### Aim of the exercise:
Go line by line through the data below, counting each one that has "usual", and give the final count only.

### Collected material:
-- Opening Marker --
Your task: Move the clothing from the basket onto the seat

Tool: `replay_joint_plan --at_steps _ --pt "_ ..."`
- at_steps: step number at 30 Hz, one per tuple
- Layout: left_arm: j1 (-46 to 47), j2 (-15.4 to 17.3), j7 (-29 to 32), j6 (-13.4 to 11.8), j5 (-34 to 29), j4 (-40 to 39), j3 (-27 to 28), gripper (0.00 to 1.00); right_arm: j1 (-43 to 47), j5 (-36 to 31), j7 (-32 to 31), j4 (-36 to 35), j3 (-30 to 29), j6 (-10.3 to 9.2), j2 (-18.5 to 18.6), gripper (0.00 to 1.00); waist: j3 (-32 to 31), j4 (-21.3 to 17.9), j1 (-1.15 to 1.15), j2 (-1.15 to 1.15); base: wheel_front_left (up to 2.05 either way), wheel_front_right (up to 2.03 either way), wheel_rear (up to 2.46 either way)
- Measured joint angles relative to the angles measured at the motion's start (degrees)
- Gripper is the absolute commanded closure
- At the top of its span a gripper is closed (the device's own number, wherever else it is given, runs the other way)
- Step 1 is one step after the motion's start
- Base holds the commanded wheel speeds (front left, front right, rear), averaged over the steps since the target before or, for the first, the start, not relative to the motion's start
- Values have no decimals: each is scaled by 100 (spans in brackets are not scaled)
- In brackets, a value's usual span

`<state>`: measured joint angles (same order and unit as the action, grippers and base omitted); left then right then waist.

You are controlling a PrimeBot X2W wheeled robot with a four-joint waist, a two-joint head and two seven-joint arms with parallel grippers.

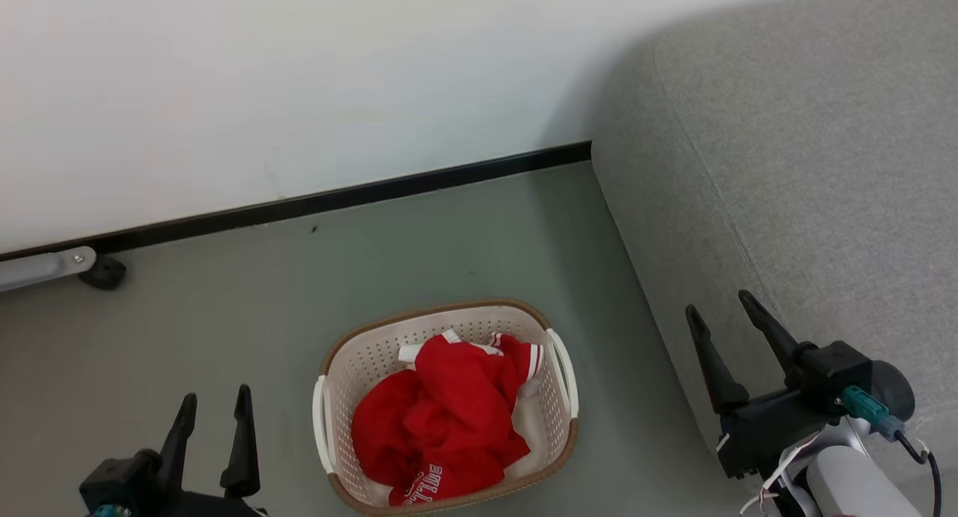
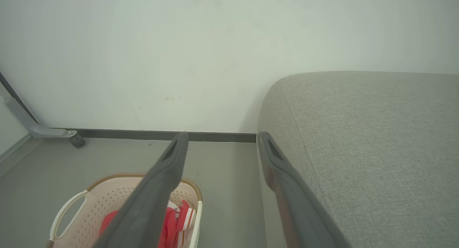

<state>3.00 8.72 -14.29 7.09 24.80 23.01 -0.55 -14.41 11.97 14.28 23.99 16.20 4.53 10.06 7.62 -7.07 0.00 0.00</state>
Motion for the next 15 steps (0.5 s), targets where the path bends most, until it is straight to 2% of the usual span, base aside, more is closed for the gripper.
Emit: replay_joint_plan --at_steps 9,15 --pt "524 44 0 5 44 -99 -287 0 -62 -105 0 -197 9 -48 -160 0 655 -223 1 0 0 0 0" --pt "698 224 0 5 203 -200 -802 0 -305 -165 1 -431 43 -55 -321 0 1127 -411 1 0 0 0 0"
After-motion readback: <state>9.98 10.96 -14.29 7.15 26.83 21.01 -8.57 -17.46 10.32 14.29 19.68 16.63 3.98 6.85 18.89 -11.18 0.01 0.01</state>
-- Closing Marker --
### Completed exercise:
2